======== TASK MATERIAL

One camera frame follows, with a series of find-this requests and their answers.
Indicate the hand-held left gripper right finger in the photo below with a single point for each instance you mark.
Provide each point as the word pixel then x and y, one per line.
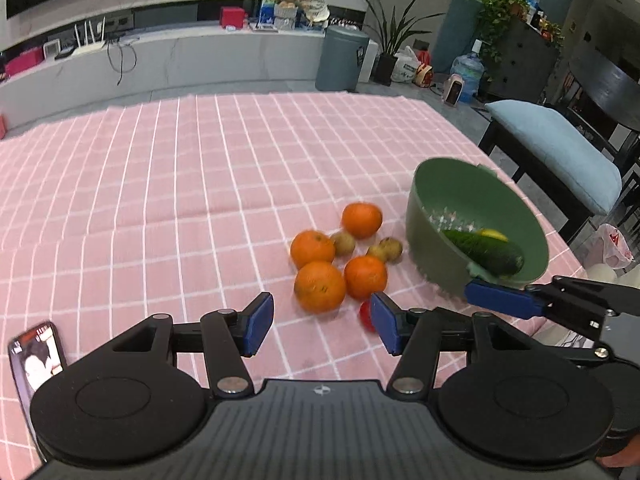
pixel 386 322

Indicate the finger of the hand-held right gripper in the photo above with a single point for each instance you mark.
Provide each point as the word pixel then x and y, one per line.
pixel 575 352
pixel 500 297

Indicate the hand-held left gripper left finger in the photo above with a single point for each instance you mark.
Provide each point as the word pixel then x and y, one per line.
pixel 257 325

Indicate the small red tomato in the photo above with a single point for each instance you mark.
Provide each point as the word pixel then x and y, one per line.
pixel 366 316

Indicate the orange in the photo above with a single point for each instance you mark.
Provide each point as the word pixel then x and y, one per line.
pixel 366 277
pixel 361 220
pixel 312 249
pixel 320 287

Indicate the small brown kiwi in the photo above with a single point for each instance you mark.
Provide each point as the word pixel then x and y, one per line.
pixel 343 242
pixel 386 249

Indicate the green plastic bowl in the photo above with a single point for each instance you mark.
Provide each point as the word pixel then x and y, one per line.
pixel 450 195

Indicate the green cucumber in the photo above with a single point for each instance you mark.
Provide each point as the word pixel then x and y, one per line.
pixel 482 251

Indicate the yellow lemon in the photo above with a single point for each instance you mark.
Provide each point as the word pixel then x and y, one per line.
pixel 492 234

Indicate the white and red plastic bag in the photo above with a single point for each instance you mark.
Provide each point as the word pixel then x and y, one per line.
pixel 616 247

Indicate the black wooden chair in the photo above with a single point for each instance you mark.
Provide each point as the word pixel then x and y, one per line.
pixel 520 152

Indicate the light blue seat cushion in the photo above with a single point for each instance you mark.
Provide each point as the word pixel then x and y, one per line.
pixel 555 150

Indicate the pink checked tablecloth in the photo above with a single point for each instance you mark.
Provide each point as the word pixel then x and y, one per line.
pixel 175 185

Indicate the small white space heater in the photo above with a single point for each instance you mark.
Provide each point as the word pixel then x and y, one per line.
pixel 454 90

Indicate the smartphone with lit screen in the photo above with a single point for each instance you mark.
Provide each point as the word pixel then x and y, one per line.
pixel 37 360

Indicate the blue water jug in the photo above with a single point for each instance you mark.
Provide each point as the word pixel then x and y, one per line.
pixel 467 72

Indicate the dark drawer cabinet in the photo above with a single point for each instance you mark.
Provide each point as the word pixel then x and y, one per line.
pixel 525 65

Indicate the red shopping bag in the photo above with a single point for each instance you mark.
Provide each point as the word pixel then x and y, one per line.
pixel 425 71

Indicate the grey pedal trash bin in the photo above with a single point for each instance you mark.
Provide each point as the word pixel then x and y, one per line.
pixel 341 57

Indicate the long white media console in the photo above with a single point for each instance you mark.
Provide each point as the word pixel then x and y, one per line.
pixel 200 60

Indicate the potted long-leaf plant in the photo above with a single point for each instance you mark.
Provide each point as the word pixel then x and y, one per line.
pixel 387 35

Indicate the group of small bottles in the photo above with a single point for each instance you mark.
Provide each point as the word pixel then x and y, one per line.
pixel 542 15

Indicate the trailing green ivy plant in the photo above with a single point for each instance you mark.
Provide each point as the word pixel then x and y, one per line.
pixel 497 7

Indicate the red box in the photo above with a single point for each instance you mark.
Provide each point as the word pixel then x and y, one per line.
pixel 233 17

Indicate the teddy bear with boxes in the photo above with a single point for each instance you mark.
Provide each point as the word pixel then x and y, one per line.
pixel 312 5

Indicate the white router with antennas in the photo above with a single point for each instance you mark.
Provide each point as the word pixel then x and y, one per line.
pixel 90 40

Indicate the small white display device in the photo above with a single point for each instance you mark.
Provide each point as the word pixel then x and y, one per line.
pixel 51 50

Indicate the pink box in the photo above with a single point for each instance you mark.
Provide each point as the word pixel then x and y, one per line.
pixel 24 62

================

TASK DIRECTIONS: Wherever the word "plant" turns up in a line of the entries above, copy that line.

EXERCISE ANSWER:
Indicate the potted long-leaf plant in the photo above with a single point for each instance you mark.
Indicate the trailing green ivy plant in the photo above with a single point for each instance you mark.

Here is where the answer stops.